### TASK REQUIREMENTS
Which lines in the data contain the word "exact"? Please copy each of them.

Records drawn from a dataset

<<<<

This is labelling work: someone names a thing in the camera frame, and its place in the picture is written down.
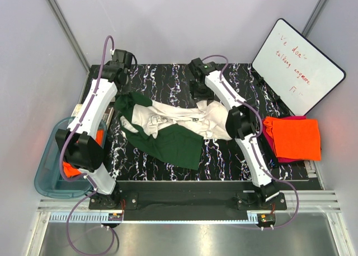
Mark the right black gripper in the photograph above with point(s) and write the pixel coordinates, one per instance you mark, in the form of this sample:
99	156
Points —
209	95

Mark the white and green t-shirt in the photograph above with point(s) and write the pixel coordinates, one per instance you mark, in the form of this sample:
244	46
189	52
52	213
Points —
170	134

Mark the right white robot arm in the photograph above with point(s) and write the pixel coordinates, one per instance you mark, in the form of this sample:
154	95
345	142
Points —
240	125

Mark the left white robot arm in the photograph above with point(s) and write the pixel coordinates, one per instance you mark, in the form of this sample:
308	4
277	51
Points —
112	78

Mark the Brideshead Revisited paperback book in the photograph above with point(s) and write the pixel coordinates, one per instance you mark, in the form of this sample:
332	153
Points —
107	116

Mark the white dry-erase board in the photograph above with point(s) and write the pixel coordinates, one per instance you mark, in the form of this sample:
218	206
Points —
295	69

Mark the folded orange t-shirt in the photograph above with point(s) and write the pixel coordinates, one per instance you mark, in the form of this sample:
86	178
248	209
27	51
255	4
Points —
297	139

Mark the orange t-shirt in bin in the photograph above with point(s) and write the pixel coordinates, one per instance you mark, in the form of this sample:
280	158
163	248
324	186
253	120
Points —
69	170

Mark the teal plastic bin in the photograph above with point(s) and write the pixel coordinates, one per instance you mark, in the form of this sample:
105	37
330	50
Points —
47	169

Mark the aluminium frame rail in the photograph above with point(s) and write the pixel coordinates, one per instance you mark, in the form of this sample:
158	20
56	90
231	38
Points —
77	210

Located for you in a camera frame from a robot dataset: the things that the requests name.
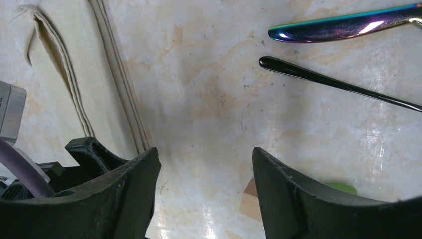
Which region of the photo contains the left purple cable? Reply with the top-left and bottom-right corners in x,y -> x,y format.
0,138 -> 56,199

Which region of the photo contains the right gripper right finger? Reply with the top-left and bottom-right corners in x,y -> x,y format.
252,147 -> 422,239

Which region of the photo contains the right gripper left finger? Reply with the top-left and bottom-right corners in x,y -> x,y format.
0,148 -> 161,239

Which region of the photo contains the black utensil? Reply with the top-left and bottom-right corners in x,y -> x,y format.
258,56 -> 422,112

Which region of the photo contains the beige cloth napkin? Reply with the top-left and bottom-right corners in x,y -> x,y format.
0,0 -> 149,166

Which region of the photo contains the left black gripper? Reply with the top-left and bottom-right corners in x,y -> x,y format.
0,136 -> 128,201

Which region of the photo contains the small cork piece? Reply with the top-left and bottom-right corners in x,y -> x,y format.
239,178 -> 262,222

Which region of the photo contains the iridescent purple utensil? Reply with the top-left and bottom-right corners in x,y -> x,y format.
268,3 -> 422,43

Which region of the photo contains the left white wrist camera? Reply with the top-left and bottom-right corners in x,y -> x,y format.
0,81 -> 27,146

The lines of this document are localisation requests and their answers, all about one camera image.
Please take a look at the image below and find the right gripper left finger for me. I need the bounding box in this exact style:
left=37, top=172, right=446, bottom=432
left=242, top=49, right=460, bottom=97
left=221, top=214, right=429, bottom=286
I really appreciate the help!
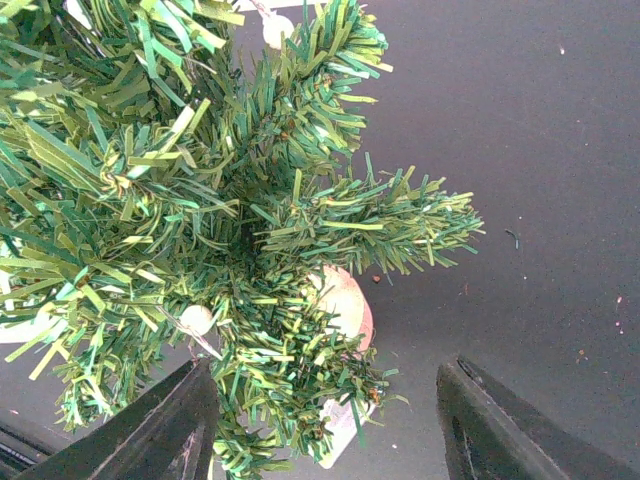
left=17, top=358, right=219, bottom=479

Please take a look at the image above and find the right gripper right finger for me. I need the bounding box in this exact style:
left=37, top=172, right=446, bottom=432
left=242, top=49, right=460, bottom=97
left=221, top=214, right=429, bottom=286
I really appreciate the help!
left=436, top=356, right=639, bottom=480

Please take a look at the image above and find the small green christmas tree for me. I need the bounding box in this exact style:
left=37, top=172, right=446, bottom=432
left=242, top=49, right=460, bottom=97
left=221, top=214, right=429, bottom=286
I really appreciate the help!
left=1, top=1, right=483, bottom=479

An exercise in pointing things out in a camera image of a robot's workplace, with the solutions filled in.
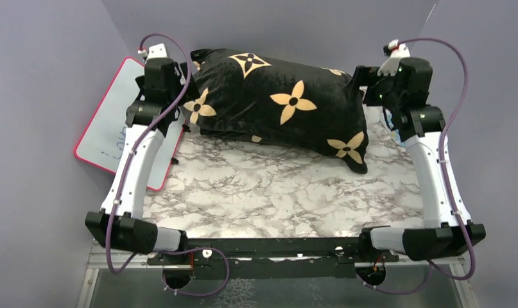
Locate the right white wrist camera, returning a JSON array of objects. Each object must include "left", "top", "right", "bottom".
[{"left": 377, "top": 39, "right": 411, "bottom": 76}]

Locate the pink framed whiteboard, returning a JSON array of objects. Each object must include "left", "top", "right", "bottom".
[{"left": 74, "top": 57, "right": 186, "bottom": 191}]

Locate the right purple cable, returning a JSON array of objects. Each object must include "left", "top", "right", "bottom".
[{"left": 355, "top": 37, "right": 476, "bottom": 295}]

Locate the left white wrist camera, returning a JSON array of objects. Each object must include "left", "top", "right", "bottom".
[{"left": 138, "top": 44, "right": 169, "bottom": 61}]

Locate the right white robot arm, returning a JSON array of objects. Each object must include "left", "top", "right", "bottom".
[{"left": 353, "top": 57, "right": 486, "bottom": 261}]

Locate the black floral pillowcase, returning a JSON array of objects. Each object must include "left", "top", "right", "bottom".
[{"left": 182, "top": 49, "right": 369, "bottom": 174}]

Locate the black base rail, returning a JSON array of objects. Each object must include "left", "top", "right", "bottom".
[{"left": 147, "top": 237, "right": 399, "bottom": 280}]

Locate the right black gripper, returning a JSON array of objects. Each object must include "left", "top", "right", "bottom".
[{"left": 342, "top": 65, "right": 404, "bottom": 112}]

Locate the aluminium frame rail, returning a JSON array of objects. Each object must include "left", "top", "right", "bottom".
[{"left": 76, "top": 241, "right": 192, "bottom": 307}]

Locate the blue packaged small item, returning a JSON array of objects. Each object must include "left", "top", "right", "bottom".
[{"left": 382, "top": 107, "right": 406, "bottom": 148}]

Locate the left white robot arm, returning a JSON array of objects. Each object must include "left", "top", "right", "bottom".
[{"left": 85, "top": 58, "right": 188, "bottom": 264}]

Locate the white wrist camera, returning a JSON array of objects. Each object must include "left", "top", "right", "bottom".
[
  {"left": 138, "top": 44, "right": 169, "bottom": 61},
  {"left": 377, "top": 39, "right": 411, "bottom": 76}
]

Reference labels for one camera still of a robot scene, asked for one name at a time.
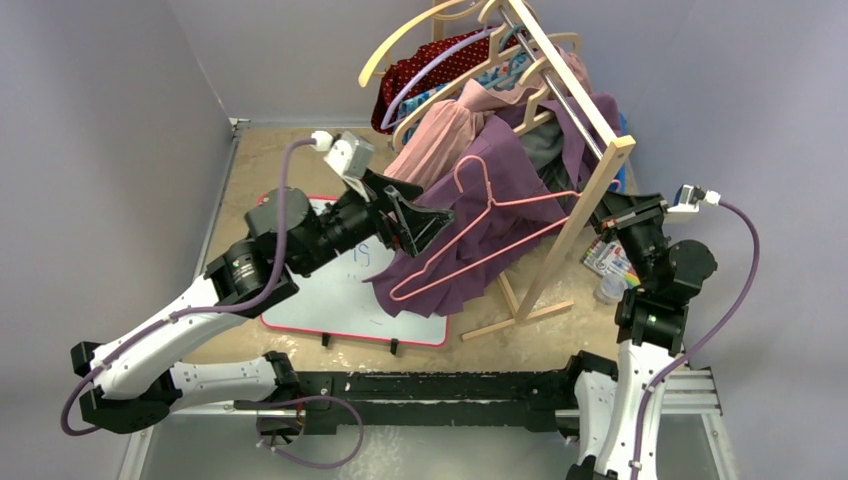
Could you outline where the white board with pink edge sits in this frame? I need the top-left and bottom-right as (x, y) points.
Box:
(259, 236), (449, 347)

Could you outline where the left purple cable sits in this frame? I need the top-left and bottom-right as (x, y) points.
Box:
(59, 131), (333, 439)

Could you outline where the grey garment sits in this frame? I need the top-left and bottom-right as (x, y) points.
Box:
(519, 117), (575, 193)

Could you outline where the wooden clothes rack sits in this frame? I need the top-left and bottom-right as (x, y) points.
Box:
(427, 1), (635, 341)

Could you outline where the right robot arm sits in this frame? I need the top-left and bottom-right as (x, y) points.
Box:
(561, 191), (718, 479)

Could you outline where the empty wooden hanger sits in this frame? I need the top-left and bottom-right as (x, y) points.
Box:
(357, 0), (483, 88)

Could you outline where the clear plastic cup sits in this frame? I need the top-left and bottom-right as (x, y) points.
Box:
(593, 273), (629, 305)

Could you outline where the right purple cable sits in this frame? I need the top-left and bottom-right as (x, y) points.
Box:
(629, 190), (762, 480)

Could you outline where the purple hanger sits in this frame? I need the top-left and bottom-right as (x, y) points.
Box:
(380, 26), (498, 132)

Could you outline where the purple cable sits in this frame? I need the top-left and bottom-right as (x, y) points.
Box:
(59, 131), (333, 439)
(629, 190), (762, 480)

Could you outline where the red polka dot dress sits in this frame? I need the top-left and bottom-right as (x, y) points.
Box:
(371, 29), (490, 134)

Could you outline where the marker pack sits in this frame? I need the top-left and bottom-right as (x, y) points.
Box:
(581, 238), (640, 287)

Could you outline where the blue floral garment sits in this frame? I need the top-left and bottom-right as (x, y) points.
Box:
(388, 52), (529, 131)

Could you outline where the purple pleated skirt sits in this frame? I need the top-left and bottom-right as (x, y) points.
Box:
(362, 91), (627, 318)

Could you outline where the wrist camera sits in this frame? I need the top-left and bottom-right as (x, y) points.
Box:
(323, 131), (375, 201)
(665, 184), (721, 223)

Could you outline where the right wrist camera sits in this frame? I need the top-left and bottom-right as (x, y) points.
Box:
(665, 184), (721, 223)

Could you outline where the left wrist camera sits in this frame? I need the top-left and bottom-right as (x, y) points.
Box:
(323, 131), (375, 201)

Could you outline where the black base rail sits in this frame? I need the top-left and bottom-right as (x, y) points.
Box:
(271, 369), (577, 435)

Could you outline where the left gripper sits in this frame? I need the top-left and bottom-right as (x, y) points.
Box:
(294, 168), (455, 277)

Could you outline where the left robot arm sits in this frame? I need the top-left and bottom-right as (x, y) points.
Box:
(67, 171), (455, 434)

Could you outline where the pink garment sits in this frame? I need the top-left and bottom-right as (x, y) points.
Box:
(384, 46), (595, 193)

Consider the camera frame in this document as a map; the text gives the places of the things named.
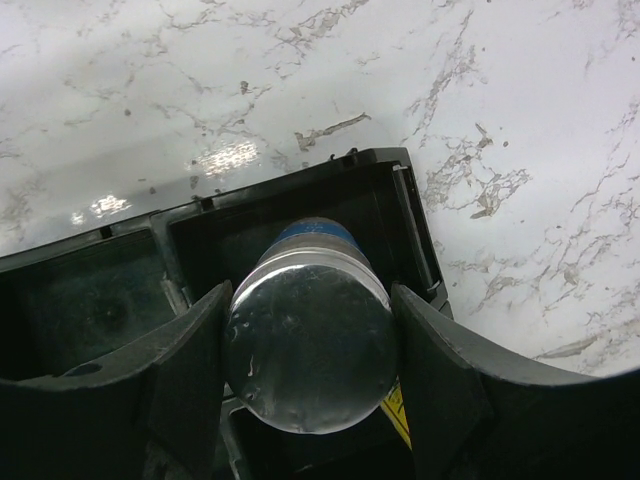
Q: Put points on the silver-lid salt jar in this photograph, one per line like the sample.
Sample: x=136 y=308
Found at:
x=310 y=344

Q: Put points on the black six-compartment plastic tray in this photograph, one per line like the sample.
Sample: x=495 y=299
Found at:
x=78 y=299

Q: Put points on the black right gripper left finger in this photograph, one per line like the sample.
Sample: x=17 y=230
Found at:
x=148 y=410

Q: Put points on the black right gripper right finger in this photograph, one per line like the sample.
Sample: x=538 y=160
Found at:
x=477 y=410

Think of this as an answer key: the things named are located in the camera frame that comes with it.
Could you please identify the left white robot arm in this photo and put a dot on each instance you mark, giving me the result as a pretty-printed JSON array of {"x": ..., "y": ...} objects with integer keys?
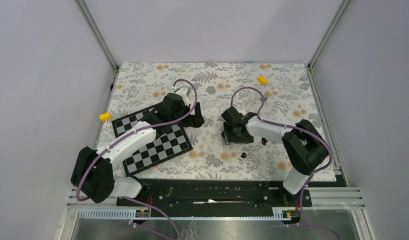
[{"x": 93, "y": 173}]

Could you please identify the yellow block left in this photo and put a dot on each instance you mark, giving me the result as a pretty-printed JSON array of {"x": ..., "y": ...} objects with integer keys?
[{"x": 105, "y": 116}]

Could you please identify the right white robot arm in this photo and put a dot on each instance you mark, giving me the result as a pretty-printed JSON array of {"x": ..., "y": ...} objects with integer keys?
[{"x": 303, "y": 144}]

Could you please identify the yellow block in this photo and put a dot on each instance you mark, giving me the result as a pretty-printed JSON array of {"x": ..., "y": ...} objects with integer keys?
[
  {"x": 262, "y": 80},
  {"x": 105, "y": 116}
]

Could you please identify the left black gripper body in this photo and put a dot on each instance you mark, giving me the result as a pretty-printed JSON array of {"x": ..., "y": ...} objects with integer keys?
[{"x": 184, "y": 109}]

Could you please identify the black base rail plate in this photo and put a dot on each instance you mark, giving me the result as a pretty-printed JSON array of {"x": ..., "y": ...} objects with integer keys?
[{"x": 220, "y": 198}]

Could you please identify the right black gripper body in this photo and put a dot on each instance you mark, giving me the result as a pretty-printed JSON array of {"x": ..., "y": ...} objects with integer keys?
[{"x": 235, "y": 137}]

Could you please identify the yellow block far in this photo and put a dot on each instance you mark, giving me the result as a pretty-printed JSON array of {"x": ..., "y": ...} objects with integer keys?
[{"x": 262, "y": 80}]

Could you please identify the floral patterned table mat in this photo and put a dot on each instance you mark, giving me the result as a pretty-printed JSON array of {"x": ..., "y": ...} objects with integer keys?
[{"x": 287, "y": 98}]

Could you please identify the black white checkerboard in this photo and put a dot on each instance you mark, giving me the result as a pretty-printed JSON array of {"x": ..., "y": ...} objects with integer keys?
[{"x": 164, "y": 148}]

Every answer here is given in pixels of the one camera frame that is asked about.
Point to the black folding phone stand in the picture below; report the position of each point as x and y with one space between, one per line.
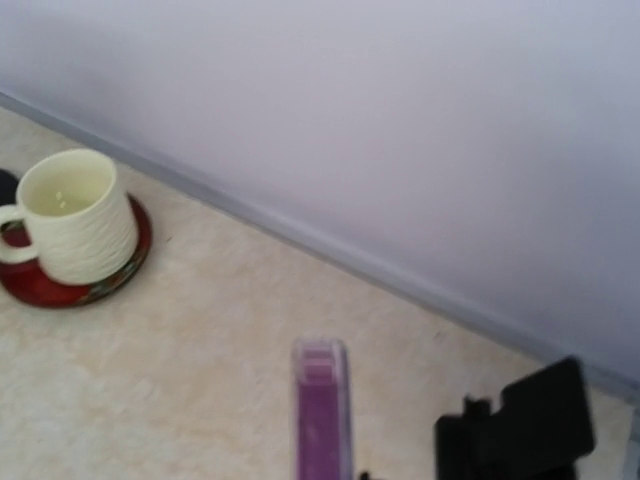
543 427

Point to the tall black clamp phone stand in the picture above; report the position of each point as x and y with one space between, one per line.
8 187

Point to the white ceramic mug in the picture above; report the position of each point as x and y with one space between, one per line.
77 215

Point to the red round coaster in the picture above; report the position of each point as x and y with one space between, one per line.
28 283

>>>>

### RESPONSE AREA
Please take a look at the image below and find the right gripper left finger for me. I need the bounding box in this exact style:
Please take a look at the image above and find the right gripper right finger for me. I need the bounding box in this exact style:
Please take a look at the image above and find the small green christmas tree for me. I need the bounding box in this exact style:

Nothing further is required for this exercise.